• **Work instructions**
Copy every line from the one containing "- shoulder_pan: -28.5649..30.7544" through the last line of the records below, both included, and nothing else.

*** Opening of Data under study ***

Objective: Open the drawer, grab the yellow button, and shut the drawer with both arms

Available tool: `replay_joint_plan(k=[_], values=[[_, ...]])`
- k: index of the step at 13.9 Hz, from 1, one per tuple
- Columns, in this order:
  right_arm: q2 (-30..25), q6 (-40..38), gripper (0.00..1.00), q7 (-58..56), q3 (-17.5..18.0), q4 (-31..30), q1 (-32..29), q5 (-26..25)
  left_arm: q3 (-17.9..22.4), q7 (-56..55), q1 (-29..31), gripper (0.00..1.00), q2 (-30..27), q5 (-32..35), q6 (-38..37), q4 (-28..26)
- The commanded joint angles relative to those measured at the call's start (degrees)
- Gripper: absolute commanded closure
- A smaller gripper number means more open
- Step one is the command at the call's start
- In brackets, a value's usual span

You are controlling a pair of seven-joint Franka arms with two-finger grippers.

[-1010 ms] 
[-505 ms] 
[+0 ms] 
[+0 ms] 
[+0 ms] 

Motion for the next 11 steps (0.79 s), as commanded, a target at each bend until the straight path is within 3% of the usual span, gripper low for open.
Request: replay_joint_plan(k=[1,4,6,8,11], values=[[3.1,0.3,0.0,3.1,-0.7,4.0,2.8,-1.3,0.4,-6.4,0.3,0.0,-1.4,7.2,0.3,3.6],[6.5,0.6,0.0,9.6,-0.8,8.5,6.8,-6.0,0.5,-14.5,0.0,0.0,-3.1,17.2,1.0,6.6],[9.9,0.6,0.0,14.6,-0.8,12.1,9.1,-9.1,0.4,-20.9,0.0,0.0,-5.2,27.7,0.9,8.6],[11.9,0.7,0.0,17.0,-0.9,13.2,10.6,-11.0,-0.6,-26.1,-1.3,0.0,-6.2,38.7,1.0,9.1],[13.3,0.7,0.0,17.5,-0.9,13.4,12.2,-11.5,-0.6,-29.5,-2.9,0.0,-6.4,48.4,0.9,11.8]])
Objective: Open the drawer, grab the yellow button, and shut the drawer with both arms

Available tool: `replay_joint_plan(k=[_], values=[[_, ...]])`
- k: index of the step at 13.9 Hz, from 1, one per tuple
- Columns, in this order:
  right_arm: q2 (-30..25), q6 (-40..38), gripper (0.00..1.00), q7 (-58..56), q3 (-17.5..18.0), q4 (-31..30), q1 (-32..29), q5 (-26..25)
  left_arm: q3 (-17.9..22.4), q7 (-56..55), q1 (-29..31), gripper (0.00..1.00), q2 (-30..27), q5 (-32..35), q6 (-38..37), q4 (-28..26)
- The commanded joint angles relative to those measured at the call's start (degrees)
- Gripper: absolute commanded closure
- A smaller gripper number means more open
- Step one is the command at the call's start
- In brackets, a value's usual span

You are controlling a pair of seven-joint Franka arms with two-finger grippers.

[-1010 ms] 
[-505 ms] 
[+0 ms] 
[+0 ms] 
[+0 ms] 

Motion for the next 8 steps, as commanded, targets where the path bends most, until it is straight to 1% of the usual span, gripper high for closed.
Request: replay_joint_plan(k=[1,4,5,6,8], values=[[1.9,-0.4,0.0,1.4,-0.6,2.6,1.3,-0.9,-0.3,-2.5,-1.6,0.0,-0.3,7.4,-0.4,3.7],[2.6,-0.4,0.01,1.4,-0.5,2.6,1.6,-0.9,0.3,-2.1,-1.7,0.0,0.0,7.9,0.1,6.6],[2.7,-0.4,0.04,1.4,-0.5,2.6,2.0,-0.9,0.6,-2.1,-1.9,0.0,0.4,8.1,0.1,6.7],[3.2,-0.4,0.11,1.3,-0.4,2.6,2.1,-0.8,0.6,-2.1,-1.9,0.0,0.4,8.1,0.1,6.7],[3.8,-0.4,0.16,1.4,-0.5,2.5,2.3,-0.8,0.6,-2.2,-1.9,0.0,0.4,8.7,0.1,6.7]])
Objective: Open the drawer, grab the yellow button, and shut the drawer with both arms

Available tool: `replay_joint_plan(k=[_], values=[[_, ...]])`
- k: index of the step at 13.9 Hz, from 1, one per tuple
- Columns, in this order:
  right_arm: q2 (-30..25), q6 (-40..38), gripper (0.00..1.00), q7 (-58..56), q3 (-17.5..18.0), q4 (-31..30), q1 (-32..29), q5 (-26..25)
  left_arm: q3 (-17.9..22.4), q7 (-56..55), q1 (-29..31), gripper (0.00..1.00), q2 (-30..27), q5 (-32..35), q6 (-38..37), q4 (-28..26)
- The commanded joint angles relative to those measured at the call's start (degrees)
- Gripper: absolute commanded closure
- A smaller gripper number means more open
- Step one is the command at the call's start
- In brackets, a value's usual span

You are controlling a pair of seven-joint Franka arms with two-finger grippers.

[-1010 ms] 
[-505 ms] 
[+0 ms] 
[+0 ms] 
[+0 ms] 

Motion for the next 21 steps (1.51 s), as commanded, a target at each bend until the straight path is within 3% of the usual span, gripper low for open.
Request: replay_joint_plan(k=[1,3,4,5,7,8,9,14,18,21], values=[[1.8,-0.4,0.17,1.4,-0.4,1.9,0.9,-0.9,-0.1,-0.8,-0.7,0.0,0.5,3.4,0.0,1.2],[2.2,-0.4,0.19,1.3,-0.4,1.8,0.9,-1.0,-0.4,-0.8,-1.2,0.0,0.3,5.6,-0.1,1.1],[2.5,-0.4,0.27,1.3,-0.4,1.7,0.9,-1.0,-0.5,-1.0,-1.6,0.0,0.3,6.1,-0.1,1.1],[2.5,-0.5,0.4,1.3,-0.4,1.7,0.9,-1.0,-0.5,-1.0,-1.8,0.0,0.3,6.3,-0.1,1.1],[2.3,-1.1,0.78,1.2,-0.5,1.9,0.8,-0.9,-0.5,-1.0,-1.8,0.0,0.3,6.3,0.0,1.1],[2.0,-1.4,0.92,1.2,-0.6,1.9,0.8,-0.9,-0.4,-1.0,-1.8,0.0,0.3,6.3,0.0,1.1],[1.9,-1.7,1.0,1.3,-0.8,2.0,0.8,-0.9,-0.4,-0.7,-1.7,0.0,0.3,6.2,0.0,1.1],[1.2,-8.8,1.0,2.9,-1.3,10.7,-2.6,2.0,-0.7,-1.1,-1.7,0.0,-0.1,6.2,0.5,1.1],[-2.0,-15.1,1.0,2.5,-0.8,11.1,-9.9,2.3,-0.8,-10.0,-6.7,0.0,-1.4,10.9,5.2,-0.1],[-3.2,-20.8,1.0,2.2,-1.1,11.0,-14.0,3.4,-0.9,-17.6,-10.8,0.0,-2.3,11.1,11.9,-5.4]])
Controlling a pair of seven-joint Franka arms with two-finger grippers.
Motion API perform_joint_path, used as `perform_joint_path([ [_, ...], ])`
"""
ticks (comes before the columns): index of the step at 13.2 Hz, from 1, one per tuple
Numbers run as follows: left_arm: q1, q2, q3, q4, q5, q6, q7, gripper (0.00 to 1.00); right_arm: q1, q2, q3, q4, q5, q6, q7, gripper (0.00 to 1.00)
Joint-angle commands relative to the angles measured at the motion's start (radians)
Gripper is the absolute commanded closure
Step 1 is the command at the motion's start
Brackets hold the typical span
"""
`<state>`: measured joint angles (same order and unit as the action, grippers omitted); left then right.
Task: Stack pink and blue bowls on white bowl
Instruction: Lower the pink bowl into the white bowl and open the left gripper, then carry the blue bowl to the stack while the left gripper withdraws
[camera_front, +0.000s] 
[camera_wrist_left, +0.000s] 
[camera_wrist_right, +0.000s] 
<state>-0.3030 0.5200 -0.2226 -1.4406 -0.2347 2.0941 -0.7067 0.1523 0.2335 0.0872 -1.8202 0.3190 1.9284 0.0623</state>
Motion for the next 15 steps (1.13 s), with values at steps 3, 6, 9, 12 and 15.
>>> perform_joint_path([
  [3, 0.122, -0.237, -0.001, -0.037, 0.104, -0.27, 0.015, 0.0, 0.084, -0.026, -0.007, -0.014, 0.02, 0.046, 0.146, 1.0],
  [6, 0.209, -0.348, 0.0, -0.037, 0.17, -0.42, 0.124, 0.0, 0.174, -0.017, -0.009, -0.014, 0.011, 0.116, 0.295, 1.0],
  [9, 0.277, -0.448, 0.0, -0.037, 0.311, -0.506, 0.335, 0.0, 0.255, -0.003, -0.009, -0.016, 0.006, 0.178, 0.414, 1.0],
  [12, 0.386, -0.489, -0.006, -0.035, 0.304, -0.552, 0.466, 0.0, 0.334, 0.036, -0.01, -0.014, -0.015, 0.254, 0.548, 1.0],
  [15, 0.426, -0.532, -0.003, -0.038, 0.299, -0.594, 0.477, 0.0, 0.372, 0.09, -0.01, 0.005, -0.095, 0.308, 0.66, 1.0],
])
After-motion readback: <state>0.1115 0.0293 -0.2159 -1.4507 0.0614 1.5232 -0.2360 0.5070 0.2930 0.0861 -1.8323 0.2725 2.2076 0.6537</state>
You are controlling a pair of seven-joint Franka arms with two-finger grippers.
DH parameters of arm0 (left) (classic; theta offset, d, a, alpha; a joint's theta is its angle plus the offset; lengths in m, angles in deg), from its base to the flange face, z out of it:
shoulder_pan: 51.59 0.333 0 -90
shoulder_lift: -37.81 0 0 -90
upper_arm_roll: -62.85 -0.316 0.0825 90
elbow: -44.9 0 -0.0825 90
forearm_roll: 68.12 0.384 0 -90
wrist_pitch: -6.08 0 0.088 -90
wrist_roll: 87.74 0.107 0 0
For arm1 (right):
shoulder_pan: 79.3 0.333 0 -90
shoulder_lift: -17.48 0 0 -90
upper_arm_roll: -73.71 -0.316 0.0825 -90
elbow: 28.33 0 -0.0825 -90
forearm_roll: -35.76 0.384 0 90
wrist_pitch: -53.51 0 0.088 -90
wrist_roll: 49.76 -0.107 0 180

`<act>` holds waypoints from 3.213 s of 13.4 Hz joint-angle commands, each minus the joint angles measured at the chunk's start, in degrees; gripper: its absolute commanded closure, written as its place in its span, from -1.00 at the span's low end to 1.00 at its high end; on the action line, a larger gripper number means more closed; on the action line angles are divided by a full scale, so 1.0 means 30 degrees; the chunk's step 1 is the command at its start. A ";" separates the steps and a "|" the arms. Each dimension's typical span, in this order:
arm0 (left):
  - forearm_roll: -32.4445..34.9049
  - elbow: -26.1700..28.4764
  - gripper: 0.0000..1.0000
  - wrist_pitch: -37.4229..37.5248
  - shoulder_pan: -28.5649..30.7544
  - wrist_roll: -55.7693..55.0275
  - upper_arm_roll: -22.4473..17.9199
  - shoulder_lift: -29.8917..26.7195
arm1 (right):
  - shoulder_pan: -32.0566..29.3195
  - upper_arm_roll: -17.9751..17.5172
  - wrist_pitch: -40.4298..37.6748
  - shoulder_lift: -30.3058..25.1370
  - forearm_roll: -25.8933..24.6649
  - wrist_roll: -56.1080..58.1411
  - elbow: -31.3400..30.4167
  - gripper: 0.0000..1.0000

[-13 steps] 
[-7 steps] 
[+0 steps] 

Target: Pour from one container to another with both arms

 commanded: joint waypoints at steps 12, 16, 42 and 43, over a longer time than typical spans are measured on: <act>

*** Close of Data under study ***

• **Task output**
  - shoulder_pan: -28.5649..30.7544
  - wrist_roll: -55.7693..55.0275
  - upper_arm_roll: -22.4473..17.9199
  - shoulder_lift: -29.8917..26.7195
arm1 (right):
  - shoulder_pan: -32.0566..29.3195
  - upper_arm_roll: -17.9751..17.5172
  - wrist_pitch: -40.4298..37.6748
  - shoulder_lift: -30.3058..25.1370
  - forearm_roll: -25.8933..24.6649
  - wrist_roll: -56.1080..58.1411
  - elbow: -31.3400..30.4167
  - gripper: 0.0000..1.0000

[-13 steps] 
[-7 steps] 
[+0 steps] 

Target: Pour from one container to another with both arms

 commanded: joint waypoints at steps 12, 16, 42 and 43, over a longer time than typical spans are measured on: <act>

No further output remains for this exercise.